The names of those people, why they came, or precisely where they came from, had been lost in my family’s shuffle. It had been my experience that the one thing Irish families did better than talk was whisper, and generations of whispers – who was unlucky and who was ungrateful, who drank too much, died too young, who was a good daughter, a lazy son, who never married and, more quietly now, why not – blended into a collective hush. I found myself looking at that cupboard from time to time, covered with the next generations’ macaroni Christmas ornaments, a ceramic teddy bear, last month’s Mother’s Day cards. There was a golf ball in one of the nooks, a Titleist with a purple-and-red logo on it and the letters BGC: Ballybunion Golf Club. That cupboard came to America in the arms of a woman trying to put Ireland behind her, and now it hung on the wall showcasing a golf ball from County Kerry, reminding some of us how much we wanted to go back. And as I stood on my first tee box in the southwest of Ireland, looking out over golden dunes and black cliffs holding back a frothy sea, I felt certain that over the next 119 days spent walking the longest possible path to Ballybunion, I was going to figure out which one of us had it right.
My friend Denis had children my age, but we’d become good friends over the years as semi-regular golf partners – he divorced, me self-employed, we had high golf availability in common and found ourselves sharing a cart on many a Tuesday afternoon. And over those many Tuesdays, I came to understand that Denis dearly loved two things in the world – golf and Ireland (and his kids, I’m sure, but that wasn’t really relevant during twilight golf). For golf in Ireland, his availability was extreme – grandson of immigrants, he even had an Irish passport. He was packed for the trip before I even got around to inviting him, booking a spot during my first week, a stretch that promised more links than most.
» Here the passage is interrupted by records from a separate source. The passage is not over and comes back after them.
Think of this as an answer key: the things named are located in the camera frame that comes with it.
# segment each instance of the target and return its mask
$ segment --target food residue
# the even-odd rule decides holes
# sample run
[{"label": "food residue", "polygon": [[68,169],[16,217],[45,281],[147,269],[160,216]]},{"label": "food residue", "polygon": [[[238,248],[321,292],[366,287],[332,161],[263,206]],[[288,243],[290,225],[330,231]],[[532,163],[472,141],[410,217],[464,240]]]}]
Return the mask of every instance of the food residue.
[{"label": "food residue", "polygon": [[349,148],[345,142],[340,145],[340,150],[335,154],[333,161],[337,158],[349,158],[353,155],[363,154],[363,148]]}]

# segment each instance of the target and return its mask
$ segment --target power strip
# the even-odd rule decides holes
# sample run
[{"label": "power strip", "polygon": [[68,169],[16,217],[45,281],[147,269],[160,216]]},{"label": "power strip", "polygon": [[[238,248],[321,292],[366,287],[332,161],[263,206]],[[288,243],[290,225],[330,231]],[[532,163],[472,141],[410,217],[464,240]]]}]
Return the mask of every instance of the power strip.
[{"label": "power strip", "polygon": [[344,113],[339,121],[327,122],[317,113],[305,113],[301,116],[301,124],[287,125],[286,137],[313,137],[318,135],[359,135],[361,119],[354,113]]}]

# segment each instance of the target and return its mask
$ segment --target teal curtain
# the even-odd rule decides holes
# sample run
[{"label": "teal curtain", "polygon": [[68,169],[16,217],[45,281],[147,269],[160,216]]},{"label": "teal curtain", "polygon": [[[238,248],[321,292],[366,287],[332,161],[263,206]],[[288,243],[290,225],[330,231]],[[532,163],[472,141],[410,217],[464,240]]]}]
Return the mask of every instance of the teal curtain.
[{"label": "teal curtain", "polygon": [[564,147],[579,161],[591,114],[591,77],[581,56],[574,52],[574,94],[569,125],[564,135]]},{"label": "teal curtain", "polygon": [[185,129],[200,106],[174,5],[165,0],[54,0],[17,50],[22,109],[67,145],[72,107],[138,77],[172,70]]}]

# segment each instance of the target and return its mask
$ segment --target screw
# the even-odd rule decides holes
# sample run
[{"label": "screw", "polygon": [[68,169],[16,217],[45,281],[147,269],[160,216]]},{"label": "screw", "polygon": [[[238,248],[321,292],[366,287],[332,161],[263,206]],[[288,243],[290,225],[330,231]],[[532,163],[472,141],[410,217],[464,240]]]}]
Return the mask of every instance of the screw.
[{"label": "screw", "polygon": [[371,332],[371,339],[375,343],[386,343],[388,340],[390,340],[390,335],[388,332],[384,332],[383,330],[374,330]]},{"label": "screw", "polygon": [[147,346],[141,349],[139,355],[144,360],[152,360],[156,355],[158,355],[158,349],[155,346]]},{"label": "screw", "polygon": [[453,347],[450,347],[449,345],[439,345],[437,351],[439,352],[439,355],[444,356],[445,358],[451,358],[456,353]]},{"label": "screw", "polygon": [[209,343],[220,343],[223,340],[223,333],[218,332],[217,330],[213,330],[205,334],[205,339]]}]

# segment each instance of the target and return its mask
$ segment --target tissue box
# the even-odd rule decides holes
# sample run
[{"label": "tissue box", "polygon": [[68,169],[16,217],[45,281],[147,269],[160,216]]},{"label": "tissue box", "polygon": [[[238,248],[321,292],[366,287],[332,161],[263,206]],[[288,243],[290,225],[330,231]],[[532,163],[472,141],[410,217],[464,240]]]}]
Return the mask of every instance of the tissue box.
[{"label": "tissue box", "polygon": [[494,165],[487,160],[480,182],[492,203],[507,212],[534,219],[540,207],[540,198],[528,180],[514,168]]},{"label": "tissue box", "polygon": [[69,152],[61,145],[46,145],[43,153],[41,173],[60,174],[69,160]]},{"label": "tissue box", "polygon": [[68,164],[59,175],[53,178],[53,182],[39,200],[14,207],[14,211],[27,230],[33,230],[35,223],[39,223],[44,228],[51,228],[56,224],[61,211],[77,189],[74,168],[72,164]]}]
It was widely known among golfing circles in southeastern Pennsylvania that Denis was a golfer who could come up short from almost anywhere on the golf course. We called him Captain Layup. Facing a carry over a lake, a pitch to the green, or a six-footer to the hole, rest assured that Denis had worked out some way in his subconscious to keep his ball from getting there. It wasn’t that he couldn’t hit it; rather, Denis was perpetually ready for that once-in-a-century five-iron that was going to travel a three-wood’s distance. But if it was going to happen this century for Denis, I hoped that it would happen here, on our first hole of the Irish golf course, a 373-yard par-four on a sleepy little seaside course called Kilkee.